* _PROMPT_
For the data below, work out how many lines include the string "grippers" and report only the number.

* _DATA UNDER STUDY_
=== Section Start ===
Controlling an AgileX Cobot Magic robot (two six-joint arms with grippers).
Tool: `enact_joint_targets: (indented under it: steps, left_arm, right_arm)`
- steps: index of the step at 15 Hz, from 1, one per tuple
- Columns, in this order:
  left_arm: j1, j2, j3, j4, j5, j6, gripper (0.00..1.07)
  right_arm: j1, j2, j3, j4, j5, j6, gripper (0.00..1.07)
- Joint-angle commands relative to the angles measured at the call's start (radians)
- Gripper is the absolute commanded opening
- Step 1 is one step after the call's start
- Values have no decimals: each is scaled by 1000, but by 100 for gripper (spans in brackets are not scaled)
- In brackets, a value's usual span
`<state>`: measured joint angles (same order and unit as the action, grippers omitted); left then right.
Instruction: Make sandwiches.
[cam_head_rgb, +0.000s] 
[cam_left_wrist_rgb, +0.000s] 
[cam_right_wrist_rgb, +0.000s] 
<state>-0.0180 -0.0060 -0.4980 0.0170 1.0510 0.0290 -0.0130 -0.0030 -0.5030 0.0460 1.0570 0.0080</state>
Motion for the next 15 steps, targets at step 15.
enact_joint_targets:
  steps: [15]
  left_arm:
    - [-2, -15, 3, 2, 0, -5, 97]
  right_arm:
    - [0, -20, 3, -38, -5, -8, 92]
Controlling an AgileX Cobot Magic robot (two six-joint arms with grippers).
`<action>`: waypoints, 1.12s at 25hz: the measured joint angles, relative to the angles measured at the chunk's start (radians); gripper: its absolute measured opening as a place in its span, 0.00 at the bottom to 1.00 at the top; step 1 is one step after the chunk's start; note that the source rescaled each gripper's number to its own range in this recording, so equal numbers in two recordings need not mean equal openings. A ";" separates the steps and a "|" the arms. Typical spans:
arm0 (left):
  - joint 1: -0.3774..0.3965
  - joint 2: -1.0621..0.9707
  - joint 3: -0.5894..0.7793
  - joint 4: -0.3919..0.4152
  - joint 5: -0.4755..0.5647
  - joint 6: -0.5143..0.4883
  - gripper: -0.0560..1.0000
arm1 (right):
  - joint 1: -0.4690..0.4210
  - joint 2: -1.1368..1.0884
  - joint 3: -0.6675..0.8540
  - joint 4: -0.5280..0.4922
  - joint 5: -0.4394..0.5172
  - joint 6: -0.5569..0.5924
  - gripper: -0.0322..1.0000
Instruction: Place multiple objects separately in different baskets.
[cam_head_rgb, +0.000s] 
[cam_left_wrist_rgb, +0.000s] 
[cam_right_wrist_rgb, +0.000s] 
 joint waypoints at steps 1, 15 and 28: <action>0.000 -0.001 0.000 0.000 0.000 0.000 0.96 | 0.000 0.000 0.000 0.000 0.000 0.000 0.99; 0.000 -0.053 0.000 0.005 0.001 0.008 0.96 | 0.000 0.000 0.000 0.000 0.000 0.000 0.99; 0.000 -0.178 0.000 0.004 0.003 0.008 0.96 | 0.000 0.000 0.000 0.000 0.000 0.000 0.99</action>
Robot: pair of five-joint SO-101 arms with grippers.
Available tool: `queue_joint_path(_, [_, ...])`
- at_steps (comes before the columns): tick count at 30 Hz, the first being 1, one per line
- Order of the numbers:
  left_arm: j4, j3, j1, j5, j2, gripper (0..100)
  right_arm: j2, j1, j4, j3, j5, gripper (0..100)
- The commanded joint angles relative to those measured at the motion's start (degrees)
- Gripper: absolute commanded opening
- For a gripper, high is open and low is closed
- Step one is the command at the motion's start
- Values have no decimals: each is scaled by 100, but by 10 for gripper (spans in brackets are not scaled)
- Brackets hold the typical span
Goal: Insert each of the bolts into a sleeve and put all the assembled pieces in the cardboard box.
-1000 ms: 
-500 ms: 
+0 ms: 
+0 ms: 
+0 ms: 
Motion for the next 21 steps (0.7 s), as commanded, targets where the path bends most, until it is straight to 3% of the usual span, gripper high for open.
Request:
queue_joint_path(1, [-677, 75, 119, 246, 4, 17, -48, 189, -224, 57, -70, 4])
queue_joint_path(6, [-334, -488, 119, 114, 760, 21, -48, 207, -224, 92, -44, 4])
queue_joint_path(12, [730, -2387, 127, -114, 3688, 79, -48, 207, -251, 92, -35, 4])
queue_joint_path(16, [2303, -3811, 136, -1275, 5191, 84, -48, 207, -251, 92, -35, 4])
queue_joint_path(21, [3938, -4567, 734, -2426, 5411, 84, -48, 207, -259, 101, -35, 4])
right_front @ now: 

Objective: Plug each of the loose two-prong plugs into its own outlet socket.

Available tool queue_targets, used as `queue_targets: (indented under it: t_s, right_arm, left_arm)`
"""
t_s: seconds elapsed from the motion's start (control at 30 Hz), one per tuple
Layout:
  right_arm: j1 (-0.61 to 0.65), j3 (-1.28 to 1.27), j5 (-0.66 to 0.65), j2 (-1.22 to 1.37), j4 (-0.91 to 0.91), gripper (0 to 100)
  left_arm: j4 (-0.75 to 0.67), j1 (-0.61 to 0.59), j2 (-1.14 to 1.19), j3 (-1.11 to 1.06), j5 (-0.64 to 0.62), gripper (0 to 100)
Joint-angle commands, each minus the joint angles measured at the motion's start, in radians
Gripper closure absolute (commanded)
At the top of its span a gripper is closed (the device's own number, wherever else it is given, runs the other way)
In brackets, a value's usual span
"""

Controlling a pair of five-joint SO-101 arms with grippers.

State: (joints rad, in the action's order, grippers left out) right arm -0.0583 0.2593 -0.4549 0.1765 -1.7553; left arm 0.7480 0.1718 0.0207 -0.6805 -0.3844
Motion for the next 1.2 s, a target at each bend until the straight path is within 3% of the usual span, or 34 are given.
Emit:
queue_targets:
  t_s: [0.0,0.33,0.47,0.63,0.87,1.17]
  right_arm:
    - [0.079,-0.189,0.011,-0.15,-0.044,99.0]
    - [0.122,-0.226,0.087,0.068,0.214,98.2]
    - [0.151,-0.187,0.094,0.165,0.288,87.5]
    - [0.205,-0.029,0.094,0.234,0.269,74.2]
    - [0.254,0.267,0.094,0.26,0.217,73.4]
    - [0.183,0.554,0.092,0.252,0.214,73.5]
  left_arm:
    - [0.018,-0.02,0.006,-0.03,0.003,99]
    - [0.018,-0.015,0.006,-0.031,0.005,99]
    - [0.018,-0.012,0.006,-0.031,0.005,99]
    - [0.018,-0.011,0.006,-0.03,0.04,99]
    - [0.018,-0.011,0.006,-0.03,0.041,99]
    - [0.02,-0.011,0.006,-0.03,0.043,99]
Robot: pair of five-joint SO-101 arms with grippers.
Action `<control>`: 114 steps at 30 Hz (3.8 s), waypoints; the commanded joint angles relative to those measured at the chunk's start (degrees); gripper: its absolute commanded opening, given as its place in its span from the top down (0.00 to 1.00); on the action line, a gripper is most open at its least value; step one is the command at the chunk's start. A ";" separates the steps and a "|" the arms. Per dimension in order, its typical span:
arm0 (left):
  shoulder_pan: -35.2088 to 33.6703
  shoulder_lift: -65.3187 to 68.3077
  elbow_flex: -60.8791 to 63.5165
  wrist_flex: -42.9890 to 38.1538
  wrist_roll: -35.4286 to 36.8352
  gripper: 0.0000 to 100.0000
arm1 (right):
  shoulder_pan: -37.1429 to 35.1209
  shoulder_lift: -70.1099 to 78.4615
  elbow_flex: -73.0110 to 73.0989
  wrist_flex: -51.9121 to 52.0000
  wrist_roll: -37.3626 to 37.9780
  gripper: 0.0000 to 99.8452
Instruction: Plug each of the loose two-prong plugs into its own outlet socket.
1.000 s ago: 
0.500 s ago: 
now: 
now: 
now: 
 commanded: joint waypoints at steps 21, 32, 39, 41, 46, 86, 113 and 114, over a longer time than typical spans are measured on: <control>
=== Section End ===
* _EXPECTED ANSWER_
7